Bruxelas avança com exército e polícia para travar onda de tiroteios
As ruas de Bruxelas preparam-se para receber uma operação conjunta inédita. Militares e polícias unem forças para combater o tráfico de droga e travar a criminalidade violenta na capital belga.

As ruas de Bruxelas preparam-se para receber uma operação conjunta inédita. Militares e polícias unem forças para combater o tráfico de droga e travar a criminalidade violenta na capital belga.

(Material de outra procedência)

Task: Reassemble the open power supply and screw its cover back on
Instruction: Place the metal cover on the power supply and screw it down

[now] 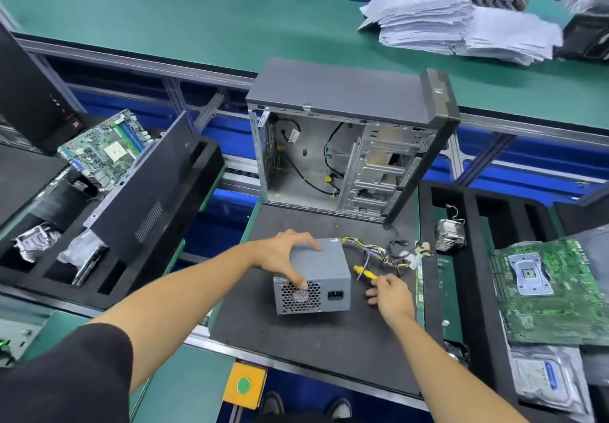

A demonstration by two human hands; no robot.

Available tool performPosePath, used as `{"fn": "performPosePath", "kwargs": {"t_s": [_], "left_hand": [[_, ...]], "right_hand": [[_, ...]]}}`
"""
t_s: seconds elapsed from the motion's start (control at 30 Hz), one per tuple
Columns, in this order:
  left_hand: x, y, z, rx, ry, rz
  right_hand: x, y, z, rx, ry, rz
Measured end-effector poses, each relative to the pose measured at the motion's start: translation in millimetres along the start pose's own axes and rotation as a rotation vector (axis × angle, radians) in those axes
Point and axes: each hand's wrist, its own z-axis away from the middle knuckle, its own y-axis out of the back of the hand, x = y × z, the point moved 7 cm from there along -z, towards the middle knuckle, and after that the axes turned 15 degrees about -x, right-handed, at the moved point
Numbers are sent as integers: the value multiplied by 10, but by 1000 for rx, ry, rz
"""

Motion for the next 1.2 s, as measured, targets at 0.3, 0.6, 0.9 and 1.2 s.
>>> {"fn": "performPosePath", "kwargs": {"t_s": [0.3, 0.6, 0.9, 1.2], "left_hand": [[48, 142, -43, -105, 22, 229], [109, 195, -11, -172, 82, 242], [279, 297, -30, -147, 60, -13], [157, 106, -59, 68, 6, -216]], "right_hand": [[42, -19, 11, -48, 23, 47], [31, -91, 20, -118, -13, -36], [-26, -129, 136, -45, 8, -353], [-170, -322, 174, 53, -14, 304]]}}
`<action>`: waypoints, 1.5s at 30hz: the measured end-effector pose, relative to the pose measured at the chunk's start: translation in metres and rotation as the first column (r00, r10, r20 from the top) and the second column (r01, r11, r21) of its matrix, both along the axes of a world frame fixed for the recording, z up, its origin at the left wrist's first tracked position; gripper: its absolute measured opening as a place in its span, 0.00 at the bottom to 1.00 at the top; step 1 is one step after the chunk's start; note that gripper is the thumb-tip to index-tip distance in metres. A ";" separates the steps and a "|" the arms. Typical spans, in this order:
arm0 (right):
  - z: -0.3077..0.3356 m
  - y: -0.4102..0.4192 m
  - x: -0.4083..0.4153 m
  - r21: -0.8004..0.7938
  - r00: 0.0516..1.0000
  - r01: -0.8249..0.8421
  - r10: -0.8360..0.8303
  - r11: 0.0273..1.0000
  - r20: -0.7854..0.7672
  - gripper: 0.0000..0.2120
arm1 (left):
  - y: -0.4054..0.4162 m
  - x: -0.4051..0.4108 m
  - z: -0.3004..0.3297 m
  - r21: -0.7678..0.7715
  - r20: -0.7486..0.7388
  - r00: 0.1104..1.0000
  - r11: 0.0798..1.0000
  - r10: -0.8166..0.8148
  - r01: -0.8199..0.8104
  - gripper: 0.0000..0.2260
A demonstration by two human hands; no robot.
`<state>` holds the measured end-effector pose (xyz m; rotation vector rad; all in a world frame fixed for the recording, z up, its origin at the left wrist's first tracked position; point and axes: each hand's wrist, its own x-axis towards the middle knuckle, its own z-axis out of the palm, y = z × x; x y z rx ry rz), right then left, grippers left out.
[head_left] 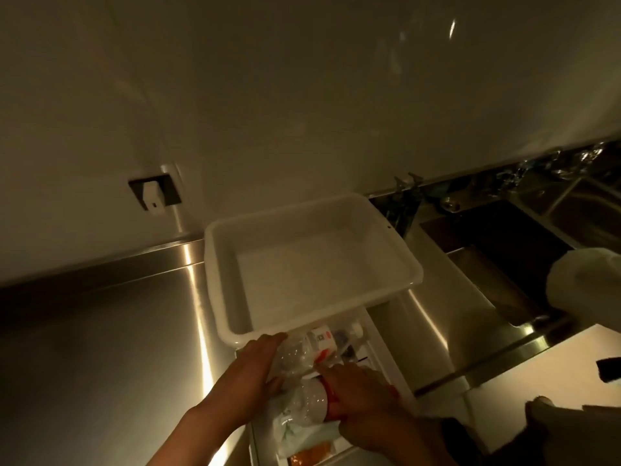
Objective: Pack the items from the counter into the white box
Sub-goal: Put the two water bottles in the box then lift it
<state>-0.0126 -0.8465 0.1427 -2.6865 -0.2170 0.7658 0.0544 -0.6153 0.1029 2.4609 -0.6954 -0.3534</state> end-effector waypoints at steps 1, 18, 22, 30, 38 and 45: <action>-0.005 0.004 0.001 -0.035 0.999 -0.035 0.035 0.999 -0.003 0.45 | -0.002 0.001 -0.004 0.040 0.006 1.000 0.999 -0.007 0.007 0.32; -0.067 0.050 0.011 0.100 0.963 -0.140 0.113 0.985 0.243 0.38 | 0.016 -0.001 -0.004 0.116 0.077 0.994 0.989 0.079 -0.087 0.20; -0.081 0.040 0.003 -0.012 0.930 -0.147 0.143 0.989 0.338 0.40 | 0.020 -0.009 -0.002 0.058 0.067 0.995 0.995 0.080 -0.084 0.19; -0.067 -0.001 -0.005 0.103 0.929 0.089 -0.120 0.991 0.351 0.25 | 0.021 -0.017 -0.008 0.055 0.150 0.985 0.994 0.087 -0.096 0.19; -0.066 -0.005 -0.001 0.097 0.947 0.047 -0.076 0.994 0.313 0.29 | 0.020 -0.030 -0.005 0.034 0.044 0.998 0.999 0.041 -0.042 0.24; -0.078 -0.009 0.005 0.146 0.943 0.018 -0.065 0.989 0.327 0.27 | 0.009 -0.043 -0.006 0.048 0.053 0.983 0.983 0.177 -0.180 0.20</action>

Theo Francken, ministro da Defesa, garante que o objetivo central passa por recuperar o controlo das vias públicas e das estações. As autoridades recusam deixar o espaço público nas mãos de traficantes e redes criminosas.
O risco para os cidadãos
O fogo cruzado entre grupos rivais instalou um clima de terror. O procurador de Bruxelas emitiu um aviso claro à população, sublinhando que qualquer pessoa pode ser atingida na via pública durante estes confrontos.
Apenas na última semana, os bairros de Anderlecht, Saint-Gilles e Molenbeek serviram de palco a seis tiroteios. As autoridades de justiça exigem um reforço urgente de meios para conseguir enfrentar os grupos criminosos.
Explosão de casos este ano
Os números evidenciam a escalada de violência nas ruas. A região soma 65 tiroteios desde janeiro, um valor que já iguala o total de ocorrências registadas durante todo o ano passado.
O Ministério Público aponta para um ciclo contínuo de retaliações. Os conflitos armados resultam de desentendimentos diretos entre duas grandes redes de narcotráfico.
Operações comandadas das celas
A captura dos líderes não trava a violência instalada. Muitos chefes criminosos ordenam os ataques com recurso a telemóveis a partir das próprias prisões belgas, enquanto outros coordenam as ações a partir do estrangeiro.
O magistrado exige uma intervenção imediata no sistema prisional. A instalação de inibidores de sinal móvel surge como a principal medida pedida para cortar a comunicação destes reclusos com o exterior.